Enrique / García-Máiquez

En plena mística

De todo un poco

08 de octubre 2014 - 01:00

ENTRE las muchas noticias que sigo con inquietud estos días, destacan las del Sínodo de la Familia. Me temo lo peor: que no se hable del matrimonio más allá de la muerte. O sea, de aquello que Quevedo clavó con palabras justamente inmortales: "Nadar sabe mi llama la agua fría / y perder el respeto a ley severa".

El "hasta que la muerte os separe" me pareció siempre de pésimo gusto. Peor incluso que el peliculero "puede besar a la novia". Es mentar a Tánatos en la apoteosis del Eros, y ¿quién le ha dado vela en una boda? ¿No es imponerle a un "alma a quien todo un dios prisión ha sido" caducidades y límites que, por naturaleza, no tiene? En mi boda, al sacerdote se le olvidó la frase de marras. Mi familia política andaba muy amoscada, quizá porque perdían su última esperanza, pero yo lo celebré como un salvoconducto. Fue un memorable regalo de bodas que me hizo la amnesia del cura.

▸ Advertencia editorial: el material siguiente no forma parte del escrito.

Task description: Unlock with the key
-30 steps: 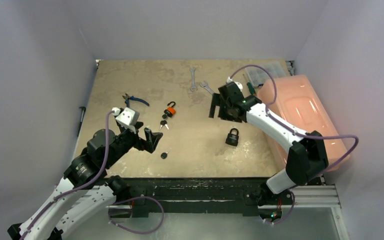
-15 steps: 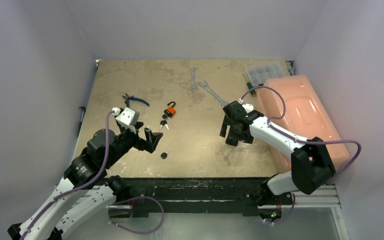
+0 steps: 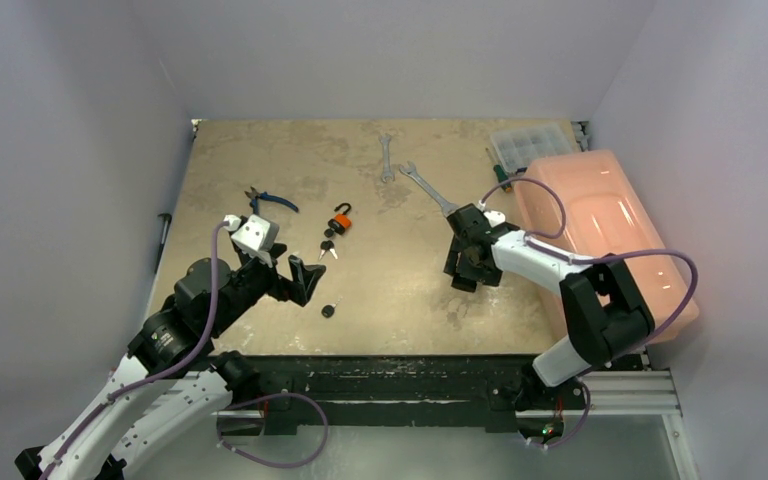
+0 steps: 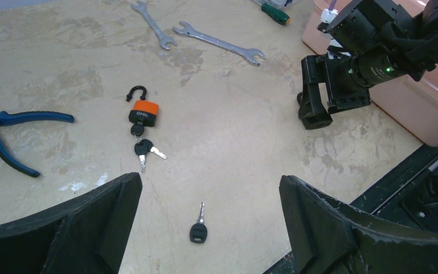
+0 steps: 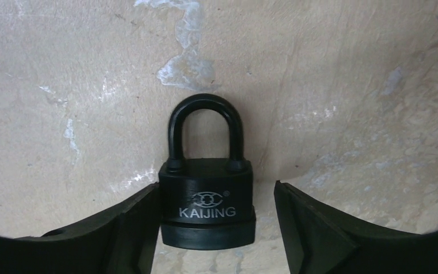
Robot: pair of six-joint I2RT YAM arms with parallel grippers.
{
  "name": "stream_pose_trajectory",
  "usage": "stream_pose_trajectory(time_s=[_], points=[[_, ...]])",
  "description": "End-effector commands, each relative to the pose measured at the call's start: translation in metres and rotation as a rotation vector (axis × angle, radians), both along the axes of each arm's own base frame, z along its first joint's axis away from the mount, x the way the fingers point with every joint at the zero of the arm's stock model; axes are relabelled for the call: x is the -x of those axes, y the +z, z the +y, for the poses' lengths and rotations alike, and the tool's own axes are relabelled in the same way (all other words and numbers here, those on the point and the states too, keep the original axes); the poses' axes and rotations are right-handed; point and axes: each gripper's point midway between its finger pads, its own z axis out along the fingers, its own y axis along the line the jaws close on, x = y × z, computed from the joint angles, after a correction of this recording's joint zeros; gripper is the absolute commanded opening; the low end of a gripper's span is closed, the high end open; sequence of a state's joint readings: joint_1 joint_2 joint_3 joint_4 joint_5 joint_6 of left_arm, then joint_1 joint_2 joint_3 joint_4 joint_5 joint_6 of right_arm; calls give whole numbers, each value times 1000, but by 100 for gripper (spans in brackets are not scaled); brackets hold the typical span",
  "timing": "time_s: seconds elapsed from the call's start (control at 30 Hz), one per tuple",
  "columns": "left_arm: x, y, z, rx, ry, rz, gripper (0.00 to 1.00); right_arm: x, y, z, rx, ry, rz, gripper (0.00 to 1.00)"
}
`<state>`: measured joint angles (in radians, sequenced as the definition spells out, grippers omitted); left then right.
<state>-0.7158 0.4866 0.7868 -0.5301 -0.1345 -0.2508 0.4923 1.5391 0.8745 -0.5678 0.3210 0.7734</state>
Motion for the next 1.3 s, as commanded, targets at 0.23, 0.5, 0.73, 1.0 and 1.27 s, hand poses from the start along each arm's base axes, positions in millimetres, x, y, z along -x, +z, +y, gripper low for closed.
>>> stream_pose_trajectory(time_s=[0.23,0.5,0.73,1.0,1.27], points=[[-4,3,-1,10,10,-17,99,-14,1,15,-51,61,-18,50],[-4,5,-1,14,9,-22,99,-32,65,80,-327,252,-178,28],[-4,5,0,14,11,-25,99,-37,113,127,-623,321,-307,25],[-4,5,-1,12,9,-22,99,-35,172,169,-997,388,-471,22],[-9,4,-9,16,1,10,99,-35,197,175,-1091,392,-537,21]])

Claro que los divorciados unidos por lo civil y las parejas de hecho preocupan mucho a la Iglesia; pero, aunque sólo fuese por equilibrio, habría que honrar a viudas y viudos que siguen enamorados por encima de la muerte, soberanamente ignorándola. Están en completa sintonía con la preferencia paulina. Y son una catequesis vital y por sobreabundancia de gracia de la doctrina de la indisolubilidad. Es una lástima que la indisolubilidad ceda ante una excepción tan poco excepcional como la muerte. La resistencia tiene además su apoyo borgiano. Cuenta en su Diálogo sobre un diálogo:

"A. […] repetía que el alma es inmortal. Me aseguraba que la muerte del cuerpo es del todo insignificante y que morirse tiene que ser el hecho más nulo que puede sucederle a un hombre. […] le propuse que nos suicidáramos, para discutir sin estorbo.

Z (burlón). Pero sospecho que al final no se resolvieron.

A (ya en plena mística). Francamente no recuerdo si esa noche nos suicidamos".

Después está el lado práctico. Si el cónyuge viudo se casa, hay un lugar en el corazón y en la casa y en las conversaciones y en las fotos de la mesilla que el cónyuge difunto tiene que desalojar para hacer hueco. Se muere un poco más.

El amor más allá de la muerte merece, pues, su atención dogmática y pastoral, su reflexión sacramental, su vivo reconocimiento. Respetando siempre las decisiones de cada cual, sin juzgar a nadie y, desde luego, sin querer imponerle desde aquí nada a mi mujer, llegado el caso.